Her şeye karşı güzel adem kardeşim ,Sen şeytanın hilesine aldanmış ,nefsinin hayaline kapılmış, başına küfr tacını takmış, heva ve heves kanatlarını açmış, şehvet ve inad ayaklarınla ateş semalarında kibir sarhoşluğu içinde uçuyorsun Buna da özgürlük diyorsun...Nereye kadar..
Lain şeytan bile haddini bildi, Hayırlı iş ve kelimelere bir yere yani mühleti kadar mani olmaya çalıştı. Ama iş bir hadde '' yani sırra gelince ''Ben sizden değilim. Zira ben Allah'dan korkarım, dediğini hiç duymadın mı. Sende bu hadden zerre ne var..'?
Ey mal, mülk, servet yığan ve seven mümin kardeşim senin ejderhan da sana servet şeklinde görünüyor sende o kadar çok sevinme.. Öbürüne kızma. Onu insan şekline bürünen şeytan kandırdı senide mal ve servet şeklinde görünen ejderhan..

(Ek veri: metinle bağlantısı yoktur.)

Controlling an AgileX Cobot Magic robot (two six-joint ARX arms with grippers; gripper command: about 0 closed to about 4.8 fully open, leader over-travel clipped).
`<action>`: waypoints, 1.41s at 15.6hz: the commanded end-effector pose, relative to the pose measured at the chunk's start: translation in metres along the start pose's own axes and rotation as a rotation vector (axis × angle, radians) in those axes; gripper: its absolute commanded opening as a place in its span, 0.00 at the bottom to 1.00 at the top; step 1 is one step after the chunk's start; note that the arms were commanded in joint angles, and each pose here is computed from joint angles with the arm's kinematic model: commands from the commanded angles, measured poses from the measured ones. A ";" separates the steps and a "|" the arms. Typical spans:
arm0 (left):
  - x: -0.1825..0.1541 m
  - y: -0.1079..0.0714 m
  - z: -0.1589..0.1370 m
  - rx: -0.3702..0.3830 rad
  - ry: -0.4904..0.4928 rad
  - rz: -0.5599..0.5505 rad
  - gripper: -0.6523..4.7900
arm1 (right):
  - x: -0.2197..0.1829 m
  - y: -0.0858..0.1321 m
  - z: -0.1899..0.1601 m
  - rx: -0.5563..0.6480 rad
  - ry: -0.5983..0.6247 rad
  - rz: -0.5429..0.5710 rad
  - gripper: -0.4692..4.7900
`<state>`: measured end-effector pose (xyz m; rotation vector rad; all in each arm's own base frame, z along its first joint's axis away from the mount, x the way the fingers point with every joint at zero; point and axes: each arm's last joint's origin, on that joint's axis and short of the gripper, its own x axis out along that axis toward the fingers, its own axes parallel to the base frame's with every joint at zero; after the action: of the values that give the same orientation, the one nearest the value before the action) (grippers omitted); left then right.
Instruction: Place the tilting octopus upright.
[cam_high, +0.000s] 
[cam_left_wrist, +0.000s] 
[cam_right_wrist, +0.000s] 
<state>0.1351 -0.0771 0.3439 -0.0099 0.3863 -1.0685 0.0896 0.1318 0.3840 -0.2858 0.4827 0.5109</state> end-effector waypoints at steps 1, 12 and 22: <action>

Hadi o şeytanla birlikte imtihan oldu, sende malın mülkün olan ejderhanla imtihan olundun. O fakirlik sebebiyle her şeye karşı çıktı müstahakkını veya mücezatını buldu.. Ya sen ...
Ey inandığı taraf olduğu halde ne malı ne serveti nede küfrü de olmayan ancak nefsine zulmeden günahkar kardeşim...: sen ziyadesiyle bu ikisinden iyisin.. Zira senin geçmiş günahların istiğfarınla bir anda seyyiata dönüşür.. Bu çok kolay.. ama imansızlığın ve malın mülkün hesabını vermek zengin mümin kardeşe ne kadar zor..!?
Ey inandığı halde malı mülkü olmayan hayırlı iş ve ameli olan amel zengini kardeşim dikkat et senin de amellerin iptal olmasın.. ! ibadatına, taatına, inzivana ,ihlasına amellerine güvenme yalnız ''Allah'a'' güven...! Çünkü Allah (cc) din yalnız, Allah'a has kılınarak yapılan ibadat taat ve amelleri sever. ''Ey Muhammed!) Şüphesiz biz o Kitab’ı sana hak olarak indirdik. Öyle ise sen de dini Allah’a has kılarak O’na kulluk et.'' (Zümer -2)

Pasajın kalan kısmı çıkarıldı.